Clinicians know the odds tend to be stacked against Black breast cancer patients. They have more dangerous and aggressive subtypes of breast cancer more frequently than white patients. Within breast cancer subtypes, Black patients tend to have worse outcomes compared to white patients, too. But what biological factors contribute to these disparities — and how much — is an open question.
Now, there’s evidence that ancestry correlates with key mutations that can shape the biology of certain tumors and how those tumors respond to treatments. Research published on Thursday in the JAMA Network Open found that Black patients tended to have worse responses to pre-surgical chemotherapy in nearly every subtype of breast cancer, but the disparity was most dramatic in HR-negative and HER2-positive tumors. When they looked deeper, the researchers found Black patients were more likely to have tumors with mutations that are associated with treatment resistance.
That suggests biological differences may be contributing to health disparities alongside other, social reasons, said Dezheng Huo, a cancer epidemiologist at the University of Chicago and one of the authors on the study. “Many think about access to care and how that causes disparity,” he said. “But most studies have not looked deeper at breast cancer subtypes and how different biology determines treatment response.”
To do the study, researchers followed 690 patients with breast cancer at the University of Chicago who underwent neoadjuvant chemotherapy — chemotherapy before surgery. In general, that means their cancers tended to be a little more advanced. “If the tumor is small, we do surgery first. If the tumor is big, we give chemotherapy first to make the tumor smaller, then surgery,” Huo said.
Then, the researchers collected data on how many patients had no invasive cancer cells by the time they had surgery — considered a complete pathologic response to the neoadjuvant chemotherapy. They also conducted testing on the patients’ tumors to determine what subtype of breast cancer they had and what mutations were present in the cancers’ genomes, and they measured other, clinical factors like how long it took for patients to go from diagnosis to chemotherapy. “We really tried to collect as much data as we could,” Huo said.
When the team analyzed the data, they found a greater proportion of white patients had a complete response to the neoadjuvant chemotherapy compared to Black patients across nearly all subtypes of breast cancer. Overall, 36.6% of white patients had a complete response to the chemo, compared to 28.6% of Black patients. While that was also true for triple-negative breast cancer, Huo said that the difference didn’t reach statistical significance “due to the small sample size,” he said. “National data clearly shows that African Americans have a lower response rate in triple negative breast cancer, though.”
The biggest racial disparity was among cancers that were hormone receptor negative but HER2 positive. “That was really striking to us,” Huo said. “In this subtype, treatment should be very successful, so this result is quite alarming. It tells you that when two groups of people with different ancestry get the same treatment for the same subtype of cancer, they have a different response.”
When the investigators looked at the genetic data, they found that some key mutations showed up more frequently in Black patients. For example, 30% of Black patients with HR-negative HER2-positive cancers had mutations in genes related to a key protein system called the MAPK pathway, compared to 4.6% of white patients that had similar mutations.

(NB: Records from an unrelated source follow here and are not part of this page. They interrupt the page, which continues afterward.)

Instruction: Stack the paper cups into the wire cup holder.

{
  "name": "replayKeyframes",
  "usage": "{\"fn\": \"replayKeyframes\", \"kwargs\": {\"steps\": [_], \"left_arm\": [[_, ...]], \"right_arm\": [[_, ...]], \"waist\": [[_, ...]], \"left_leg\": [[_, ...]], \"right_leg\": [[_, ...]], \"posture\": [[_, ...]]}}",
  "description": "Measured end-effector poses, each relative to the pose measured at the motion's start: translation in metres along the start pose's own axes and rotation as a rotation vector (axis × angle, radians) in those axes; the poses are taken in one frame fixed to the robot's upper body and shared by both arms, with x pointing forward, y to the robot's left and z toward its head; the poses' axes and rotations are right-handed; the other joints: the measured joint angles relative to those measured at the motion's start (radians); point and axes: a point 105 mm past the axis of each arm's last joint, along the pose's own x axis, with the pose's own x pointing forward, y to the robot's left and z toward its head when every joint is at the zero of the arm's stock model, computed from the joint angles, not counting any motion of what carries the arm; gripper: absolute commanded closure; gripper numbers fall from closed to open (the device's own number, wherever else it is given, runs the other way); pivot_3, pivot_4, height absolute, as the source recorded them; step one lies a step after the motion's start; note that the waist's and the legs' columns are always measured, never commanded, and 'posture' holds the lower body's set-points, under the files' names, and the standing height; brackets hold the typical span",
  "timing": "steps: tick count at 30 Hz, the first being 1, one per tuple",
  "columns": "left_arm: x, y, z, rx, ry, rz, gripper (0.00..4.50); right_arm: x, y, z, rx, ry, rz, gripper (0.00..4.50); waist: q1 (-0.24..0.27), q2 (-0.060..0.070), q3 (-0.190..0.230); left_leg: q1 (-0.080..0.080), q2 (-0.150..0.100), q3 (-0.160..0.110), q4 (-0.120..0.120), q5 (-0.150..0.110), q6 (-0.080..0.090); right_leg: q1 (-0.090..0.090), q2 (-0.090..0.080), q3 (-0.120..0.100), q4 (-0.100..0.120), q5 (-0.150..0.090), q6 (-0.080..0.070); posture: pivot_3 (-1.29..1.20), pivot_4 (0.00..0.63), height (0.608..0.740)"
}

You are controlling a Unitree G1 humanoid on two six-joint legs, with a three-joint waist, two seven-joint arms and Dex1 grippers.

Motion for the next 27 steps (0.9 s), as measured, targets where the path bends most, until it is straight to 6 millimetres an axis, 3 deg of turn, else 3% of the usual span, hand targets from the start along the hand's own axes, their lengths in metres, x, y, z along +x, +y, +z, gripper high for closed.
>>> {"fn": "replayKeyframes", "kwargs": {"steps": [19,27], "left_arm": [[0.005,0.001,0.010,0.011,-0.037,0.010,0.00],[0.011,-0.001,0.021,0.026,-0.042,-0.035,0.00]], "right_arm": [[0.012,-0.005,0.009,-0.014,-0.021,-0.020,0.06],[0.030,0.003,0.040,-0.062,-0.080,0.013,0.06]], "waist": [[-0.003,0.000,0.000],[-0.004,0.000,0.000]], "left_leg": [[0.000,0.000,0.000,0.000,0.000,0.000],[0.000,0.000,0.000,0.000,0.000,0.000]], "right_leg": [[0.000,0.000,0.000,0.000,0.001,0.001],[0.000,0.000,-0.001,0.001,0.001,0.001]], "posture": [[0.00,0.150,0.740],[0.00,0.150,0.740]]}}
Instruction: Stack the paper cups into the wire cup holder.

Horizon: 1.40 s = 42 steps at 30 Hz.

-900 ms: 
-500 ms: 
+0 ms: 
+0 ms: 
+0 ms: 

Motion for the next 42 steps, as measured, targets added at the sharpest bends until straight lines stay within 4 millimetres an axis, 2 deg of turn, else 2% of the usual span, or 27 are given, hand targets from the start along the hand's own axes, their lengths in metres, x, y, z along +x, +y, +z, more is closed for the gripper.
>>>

Mutations in this pathway are linked to resistance to certain therapies for HER2-positive cancers, said Mariana Chavez Mac Gregor, a breast cancer researcher and oncologist at MD Anderson Cancer Center who was not involved with the work.
“There’s a clear disparity crisis in breast cancer with marginalized groups tending to have worse outcomes. We often think that has to do with access to care and other social determinants to care, but there might be something else,” Chavez Mac Gregor said. “There could be biological differences as well. This study suggests the tumors could be different.”

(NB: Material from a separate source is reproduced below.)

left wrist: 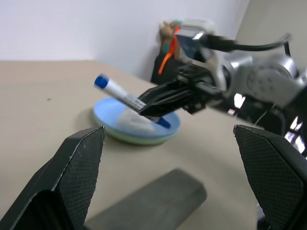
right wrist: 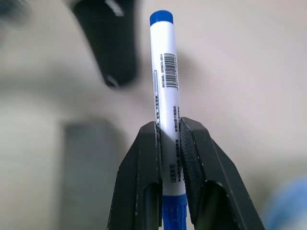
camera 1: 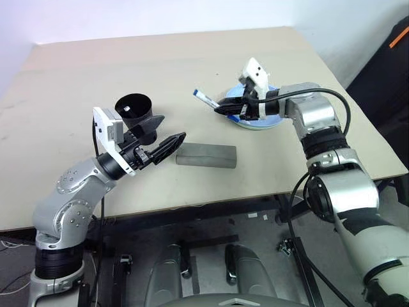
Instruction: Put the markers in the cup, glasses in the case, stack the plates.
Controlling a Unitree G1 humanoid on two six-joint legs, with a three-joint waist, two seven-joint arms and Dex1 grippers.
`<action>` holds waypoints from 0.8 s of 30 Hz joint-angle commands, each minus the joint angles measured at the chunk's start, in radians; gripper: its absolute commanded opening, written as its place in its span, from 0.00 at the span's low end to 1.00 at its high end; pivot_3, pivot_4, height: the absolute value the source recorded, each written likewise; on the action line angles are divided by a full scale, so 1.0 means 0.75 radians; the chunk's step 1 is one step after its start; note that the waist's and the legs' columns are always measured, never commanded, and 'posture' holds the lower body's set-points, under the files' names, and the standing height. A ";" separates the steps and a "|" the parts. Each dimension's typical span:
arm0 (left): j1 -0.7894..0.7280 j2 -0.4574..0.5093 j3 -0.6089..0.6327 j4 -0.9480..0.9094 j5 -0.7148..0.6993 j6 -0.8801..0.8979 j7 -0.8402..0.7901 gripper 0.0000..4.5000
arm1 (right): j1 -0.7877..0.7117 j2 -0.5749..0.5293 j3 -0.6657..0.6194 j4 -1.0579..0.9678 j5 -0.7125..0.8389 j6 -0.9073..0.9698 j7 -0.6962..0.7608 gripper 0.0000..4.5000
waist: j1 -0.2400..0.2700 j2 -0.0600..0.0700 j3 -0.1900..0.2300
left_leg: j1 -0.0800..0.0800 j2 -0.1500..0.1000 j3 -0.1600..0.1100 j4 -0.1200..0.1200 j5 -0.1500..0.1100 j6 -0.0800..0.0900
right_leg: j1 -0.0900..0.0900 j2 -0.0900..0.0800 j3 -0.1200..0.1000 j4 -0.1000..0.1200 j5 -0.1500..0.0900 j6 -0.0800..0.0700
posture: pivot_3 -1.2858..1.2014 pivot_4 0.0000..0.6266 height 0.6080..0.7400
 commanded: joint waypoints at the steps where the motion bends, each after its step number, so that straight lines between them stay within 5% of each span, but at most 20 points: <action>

The work also underlines how important biomarker testing is in cancer therapy and how that might help reduce disparities, Chavez Mac Gregor said. “Better understanding the biology is going to help us see how therapies should be tailored differently for patients,” she said. “At the population level, things like helping access, navigation programs, getting patients to the right treatment in a timely manner will be key.”
Huo and the team at the University of Chicago are planning future studies to further investigate the MAPK pathway and how it affects resistance to chemotherapy. “Maybe future clinical trials can look for better combination treatments targeting HER2+ patients,” he said.
And future research on this might help improve cancer therapy for patients from more privileged backgrounds, too, Huo said. “Even white patients might have resistance due to alterations in the MAPK pathway,” he said.